FILED UNDER: Race and Politics
Steve Verdon
About Steve Verdon
Steve has a B.A. in Economics from the University of California, Los Angeles and attended graduate school at The George Washington University, leaving school shortly before staring work on his dissertation when his first child was born. He works in the energy industry and prior to that worked at the Bureau of Labor Statistics in the Division of Price Index and Number Research. He joined the staff at OTB in November 2004.

Comments

  1. lunacy says:

    Another difference between Heinz-Kerry and Malkin is that Heinz isn’t TaRaySa’s maiden name but her deceased husband’s name, while Maglalang is Michelle’s family name.

    I know this may seem petty but I find nothing offensive about a woman retaining her family name, but I find it a little discomfitting when women, either through divorce or death, prefer their previous husband’s name to their current husband’s name. In every instance I’ve notice this, the previous husband was hugely famous while the second husband’s name is not so reknowned.

    Even with the hyphens. Maglalang-Malkin isn’t nearly as creepy as Heinz-Kerry.

    I think it’s creepy that a wife would do that to her current husband and I find it creepy that a husband would accept it.

    Creepy.

    Hairsplittingly yours,
    Lunacy

  2. Attila Girl says:

    There’s really no good solution to the name problem. I transitioned over to using my husband’s name over a number of years, but it still amounts to giving my name up in some sense. And for most legal documents I’m still Joy Whittemore McCann, or Joy W. McCann. Socially, I’m Joy M. McCann, using my “real” middle initial.

    There really is a huge difference between the Malkin situation and the Heinz-Kerry situation, but Malkin did go out on a limb by criticizing someone on what amounts to an intensely personal issue.

    If we weren’t planning on having kids, I would probably have stayed Joy Whittemore–but McCann is shorter, and I think in a family it’s a great convenience when kids and both parents share a name.

    Nonetheless, if my maiden-name clips were better, I’d probably still be writing under the original name. I have a friend who’s a film editor, and there’s no way she could have changed over: it would wipe out her entire resume.

    Like I said: no perfect solution.

  3. This must all a part of that “rebranding” Oliver is talking about…

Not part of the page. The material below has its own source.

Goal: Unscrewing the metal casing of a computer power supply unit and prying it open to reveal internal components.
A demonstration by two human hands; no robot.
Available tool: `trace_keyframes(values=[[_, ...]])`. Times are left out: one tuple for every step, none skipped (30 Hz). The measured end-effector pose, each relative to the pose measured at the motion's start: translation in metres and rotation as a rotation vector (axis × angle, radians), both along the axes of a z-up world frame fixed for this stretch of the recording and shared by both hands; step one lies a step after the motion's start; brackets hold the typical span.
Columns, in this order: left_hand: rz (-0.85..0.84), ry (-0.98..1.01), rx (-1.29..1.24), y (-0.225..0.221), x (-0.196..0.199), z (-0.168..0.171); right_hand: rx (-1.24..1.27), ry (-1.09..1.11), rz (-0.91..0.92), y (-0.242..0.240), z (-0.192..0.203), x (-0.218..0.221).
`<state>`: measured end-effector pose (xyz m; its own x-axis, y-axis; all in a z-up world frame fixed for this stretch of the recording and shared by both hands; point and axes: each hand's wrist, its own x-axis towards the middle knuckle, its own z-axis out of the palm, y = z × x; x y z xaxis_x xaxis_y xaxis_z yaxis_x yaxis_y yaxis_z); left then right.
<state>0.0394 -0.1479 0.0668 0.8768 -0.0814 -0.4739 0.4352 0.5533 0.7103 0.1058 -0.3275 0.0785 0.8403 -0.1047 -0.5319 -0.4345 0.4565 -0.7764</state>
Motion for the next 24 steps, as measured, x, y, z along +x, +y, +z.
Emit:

  4. My “cousin” Attila Girl points out some of the practical issues with switching to your husband’s name. What I find peculiar about the accusation against Malkin is the idea that someone is going to appear less ethnic by using a Jewish name. We’re only 2% of the American population, which is below even my blog’s vote total.

  5. Dean Esmay says:

    I’ll just be blunt: I love that my wife shares my last name. That said, it wouldn’t bug me a bit if she still used her maiden name for legal purposes.

    I’ve said it before and I’ll say it again: Oliver Willis thinks that being black and a Democrat gives him a license to act like a complete jerk. He’s the blogosphere’s most prominent bigot. Every time I read his site, I feel like I need a shower to slough off all the filth.

  6. derek says:

    ms. malkin addressed this issue here last week.

  7. Oliver says:

    Actually, I feel that being black and a Democrat gives me license to point out the racism of people like Dean Esmay who ask questions like “Black People: Aren’t They Annoying?”. For what its worth, I’m sure most white republicans would find Dean’s brand of race-bating equally repellent.

    I don’t agree with making fun of Malkin’s name, just her hypocrisy and shoddy research.

  8. Steve says:

    The only problem is Oliver, is that the two situations do not appear to be at all the same. Michelle Malkin uses the same name virtually all the time save when copywriting here works. Heinz (Heinz-Kerry) on the other hand adds or drops the hyphenation for convienence sake alone.

    So, you are left really with making fun of her name…or being an idiot and thinking this is hypocrisy. I’ll leave it to you to choose which it is.

  9. Uncle Mikey says:

    I vote for idiot. Oliver’s track record speaks for itself, and him ripping anyone else for shoddy research and hypocrisy would be hilarious if it weren’t so sad.